12. Under the assumption specified in the above paragraph, how can we explain the amounts to which the Appellant, after having entered into special arrangements, was still entitled to receive at the time the holdbacks become due and payable except by accepting that the suitable securities given constituted a deposit made by the Appellant in guarantee of its obligation under the initial construction contracts.
In my view the appellant has misdirected its attempts to obtain proper tax treatment. In order to obtain payment of a holdback in the year when the work was completed, it entered into an arrangement under which it had to disburse, in that year, an amount equal to the holdback and obtained a right to payment of an amount equal to the holdback at the time when, and subject to the conditions upon which, the holdback would have been payable if its payment were not advanced under the arrangement. Instead of claiming, in the year when the holdback was received as part of its income, deduction of an amount disbursed in the same year to obtain such income payment, the appellant has been wrongly contending that it did not receive the income payment at all.
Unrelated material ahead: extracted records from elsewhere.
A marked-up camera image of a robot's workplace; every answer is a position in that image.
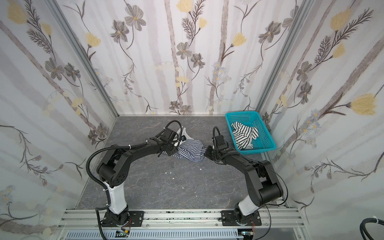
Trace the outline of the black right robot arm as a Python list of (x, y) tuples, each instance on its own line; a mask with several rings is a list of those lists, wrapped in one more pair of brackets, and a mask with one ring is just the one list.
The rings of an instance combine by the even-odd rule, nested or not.
[(218, 165), (234, 167), (246, 180), (247, 196), (236, 204), (233, 215), (226, 219), (240, 226), (252, 223), (260, 208), (284, 195), (279, 176), (268, 161), (254, 162), (230, 148), (216, 126), (212, 141), (213, 145), (207, 147), (205, 157)]

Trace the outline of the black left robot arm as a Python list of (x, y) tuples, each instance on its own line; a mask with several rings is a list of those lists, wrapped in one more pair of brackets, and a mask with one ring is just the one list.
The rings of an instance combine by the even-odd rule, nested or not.
[(132, 217), (125, 198), (124, 184), (131, 164), (149, 155), (175, 154), (182, 140), (182, 132), (165, 128), (155, 137), (138, 145), (113, 145), (103, 149), (106, 154), (97, 167), (98, 181), (104, 186), (108, 201), (106, 213), (100, 221), (102, 227), (123, 227), (130, 223)]

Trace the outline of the blue striped tank top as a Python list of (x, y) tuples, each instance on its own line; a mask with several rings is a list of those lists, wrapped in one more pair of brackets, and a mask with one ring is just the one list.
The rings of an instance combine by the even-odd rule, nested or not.
[(186, 159), (192, 162), (200, 162), (205, 158), (205, 151), (206, 148), (200, 140), (196, 140), (190, 137), (184, 142), (180, 142), (178, 151), (171, 157), (176, 159)]

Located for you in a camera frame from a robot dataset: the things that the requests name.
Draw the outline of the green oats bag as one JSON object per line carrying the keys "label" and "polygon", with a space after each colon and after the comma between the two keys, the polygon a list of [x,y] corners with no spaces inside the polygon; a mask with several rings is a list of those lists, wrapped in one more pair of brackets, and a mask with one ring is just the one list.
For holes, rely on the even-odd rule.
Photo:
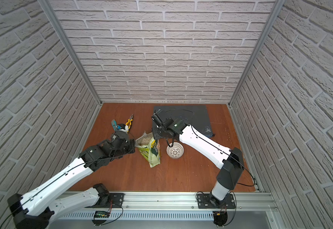
{"label": "green oats bag", "polygon": [[154,139],[153,133],[146,132],[135,142],[141,155],[148,161],[151,168],[161,164],[160,143]]}

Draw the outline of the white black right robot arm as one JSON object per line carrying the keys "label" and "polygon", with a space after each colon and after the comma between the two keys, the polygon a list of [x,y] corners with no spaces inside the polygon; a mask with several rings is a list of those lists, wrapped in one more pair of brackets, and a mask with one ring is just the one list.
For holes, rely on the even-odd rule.
{"label": "white black right robot arm", "polygon": [[178,140],[189,145],[220,169],[215,186],[210,192],[211,202],[220,204],[229,192],[235,189],[245,168],[240,149],[224,147],[198,132],[192,125],[155,126],[152,131],[156,139]]}

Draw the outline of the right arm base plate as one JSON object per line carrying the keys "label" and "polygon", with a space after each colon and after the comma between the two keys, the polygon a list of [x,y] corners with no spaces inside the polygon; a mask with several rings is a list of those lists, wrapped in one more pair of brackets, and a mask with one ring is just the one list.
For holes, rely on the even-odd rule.
{"label": "right arm base plate", "polygon": [[228,193],[223,200],[218,200],[210,193],[197,192],[195,194],[199,209],[235,209],[236,201],[232,193]]}

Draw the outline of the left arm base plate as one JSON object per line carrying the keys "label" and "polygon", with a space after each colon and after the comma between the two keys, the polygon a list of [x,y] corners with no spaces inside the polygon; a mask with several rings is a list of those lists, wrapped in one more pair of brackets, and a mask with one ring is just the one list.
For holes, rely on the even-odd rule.
{"label": "left arm base plate", "polygon": [[123,204],[124,193],[110,193],[106,194],[100,199],[100,207],[102,208],[120,208]]}

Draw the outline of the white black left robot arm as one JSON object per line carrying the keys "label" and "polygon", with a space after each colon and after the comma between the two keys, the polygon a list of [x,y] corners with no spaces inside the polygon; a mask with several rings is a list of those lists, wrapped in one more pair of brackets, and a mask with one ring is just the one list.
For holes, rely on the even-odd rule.
{"label": "white black left robot arm", "polygon": [[8,198],[8,205],[17,229],[45,229],[54,220],[82,208],[109,208],[115,202],[103,184],[79,194],[59,199],[78,181],[107,166],[111,161],[135,152],[135,140],[104,140],[88,147],[65,169],[39,187],[23,195]]}

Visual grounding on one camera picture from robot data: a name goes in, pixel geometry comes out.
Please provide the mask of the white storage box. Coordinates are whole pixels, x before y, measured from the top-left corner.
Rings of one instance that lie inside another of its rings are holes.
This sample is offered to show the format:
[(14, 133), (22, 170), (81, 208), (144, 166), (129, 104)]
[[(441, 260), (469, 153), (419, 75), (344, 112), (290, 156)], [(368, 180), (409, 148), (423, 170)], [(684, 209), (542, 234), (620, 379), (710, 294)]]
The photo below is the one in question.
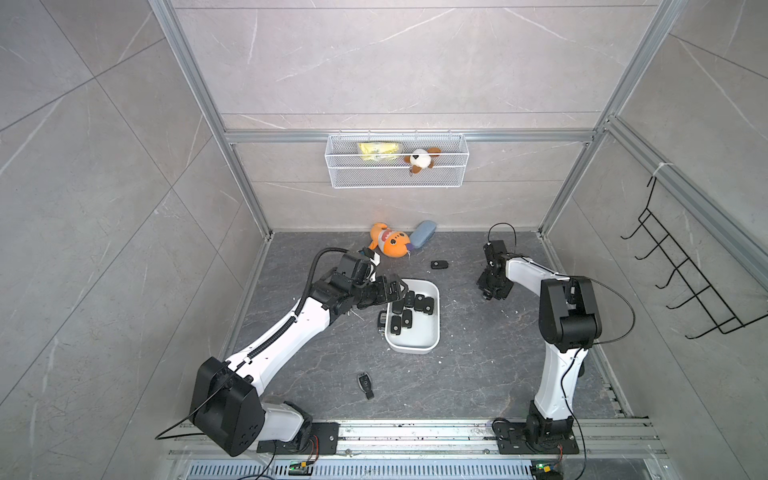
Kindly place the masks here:
[(440, 293), (437, 286), (427, 280), (404, 279), (408, 285), (409, 291), (417, 294), (423, 294), (435, 299), (435, 310), (433, 315), (425, 315), (413, 311), (413, 326), (411, 329), (403, 329), (400, 335), (390, 334), (390, 318), (395, 313), (392, 306), (387, 306), (387, 330), (384, 338), (390, 348), (399, 353), (406, 354), (427, 354), (432, 351), (440, 340)]

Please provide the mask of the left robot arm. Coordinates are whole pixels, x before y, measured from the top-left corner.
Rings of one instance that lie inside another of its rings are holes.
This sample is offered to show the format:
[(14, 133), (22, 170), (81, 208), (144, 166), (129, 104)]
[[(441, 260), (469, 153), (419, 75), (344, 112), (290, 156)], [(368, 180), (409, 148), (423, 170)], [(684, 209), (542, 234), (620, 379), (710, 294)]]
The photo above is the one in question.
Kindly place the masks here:
[(253, 444), (308, 452), (316, 459), (321, 442), (312, 417), (298, 406), (262, 401), (275, 375), (310, 340), (353, 309), (387, 305), (405, 298), (408, 285), (397, 274), (380, 274), (380, 259), (369, 248), (335, 248), (340, 260), (322, 276), (316, 274), (326, 247), (314, 256), (296, 304), (262, 336), (225, 360), (210, 357), (196, 374), (186, 420), (232, 457)]

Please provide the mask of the black car key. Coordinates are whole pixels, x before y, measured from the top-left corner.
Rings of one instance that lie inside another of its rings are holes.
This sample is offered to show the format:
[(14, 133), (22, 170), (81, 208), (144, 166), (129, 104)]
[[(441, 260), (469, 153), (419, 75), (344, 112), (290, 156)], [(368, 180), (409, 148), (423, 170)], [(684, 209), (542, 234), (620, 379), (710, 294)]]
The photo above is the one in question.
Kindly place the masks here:
[(402, 332), (402, 317), (400, 315), (392, 315), (390, 318), (390, 334), (400, 335)]
[(446, 260), (433, 260), (430, 262), (430, 268), (432, 270), (444, 270), (449, 267), (449, 262)]

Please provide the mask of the black VW key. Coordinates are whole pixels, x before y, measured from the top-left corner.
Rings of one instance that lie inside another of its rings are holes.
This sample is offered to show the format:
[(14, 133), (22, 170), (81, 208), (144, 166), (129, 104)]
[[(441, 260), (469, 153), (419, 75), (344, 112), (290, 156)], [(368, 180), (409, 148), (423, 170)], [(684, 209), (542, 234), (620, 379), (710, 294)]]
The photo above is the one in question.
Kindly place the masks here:
[(413, 326), (413, 311), (405, 309), (401, 316), (401, 327), (403, 329), (411, 329)]

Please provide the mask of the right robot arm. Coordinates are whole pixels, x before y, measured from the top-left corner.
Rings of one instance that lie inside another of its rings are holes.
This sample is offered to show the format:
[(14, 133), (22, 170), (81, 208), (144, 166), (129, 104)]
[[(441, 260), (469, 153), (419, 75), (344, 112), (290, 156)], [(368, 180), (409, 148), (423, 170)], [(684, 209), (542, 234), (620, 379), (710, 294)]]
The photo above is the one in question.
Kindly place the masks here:
[(568, 276), (508, 250), (502, 240), (486, 238), (487, 265), (477, 281), (487, 300), (507, 298), (522, 286), (539, 298), (538, 329), (546, 344), (540, 385), (526, 420), (491, 421), (501, 454), (587, 453), (581, 425), (573, 411), (573, 396), (581, 367), (595, 345), (604, 345), (594, 287), (625, 297), (614, 288), (586, 276)]

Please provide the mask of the black key with buttons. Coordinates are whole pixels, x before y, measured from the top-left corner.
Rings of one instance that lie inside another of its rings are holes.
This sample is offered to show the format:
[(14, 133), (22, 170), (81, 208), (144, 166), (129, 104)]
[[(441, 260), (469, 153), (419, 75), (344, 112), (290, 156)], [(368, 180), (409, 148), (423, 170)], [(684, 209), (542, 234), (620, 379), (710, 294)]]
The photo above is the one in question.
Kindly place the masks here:
[(385, 333), (387, 330), (387, 318), (388, 318), (388, 314), (386, 310), (382, 310), (379, 312), (379, 315), (377, 317), (377, 327), (380, 333)]
In my view, the arrangement made by the appellant with its customer in respect of the holdbacks was one of the transactions of its construction business and, as it was carried out in the process of earning the profit of the business, it was a transaction on revenue account and not on capital account. It follows that, not only must the appellant take into its profit and loss account, for the year when it was received, the holdback immediate payment of which was received as a result of that transaction, but it is entitled to include, as a debit in its profit and loss account for that year, what it had to pay out in the year to obtain immediate payment of the holdback. It follows, also, that it must take into profit and loss account for some subsequent year an amount received under such revenue transaction (ie when the holdback would be payable under the construction contract).
The result, as I see it, is that, apart from the special transaction, the effect of the amount held back on the appellant’s profit and loss accounts would have been
(1) Year of completion
(2) Year of certification
— holdback payment on revenue side
whereas, as a result of the arrangement with the customer, the result is
(1) Year of completion
— holdback on revenue side
— amount equal to holdback on debit side
(2) Year of certification (if certified)
— amount equal to holdback on revenue side.
(Interest payments would also receive their appropriate treatment in the accounts.)
It follows that, in my view, the appeal should be allowed, the judgment of the Trial Division should be set aside, and the assessments referred to in the notice of appeal should be referred back to the respondent for reassessment on the basis that the amounts paid by the appellant for the “securities” referred to in paragraph 5 of the notice of appeal were disbursements on revenue account that should be taken into account in computing its profits or losses. I am of Opinion that we should hear counsel on the question of costs.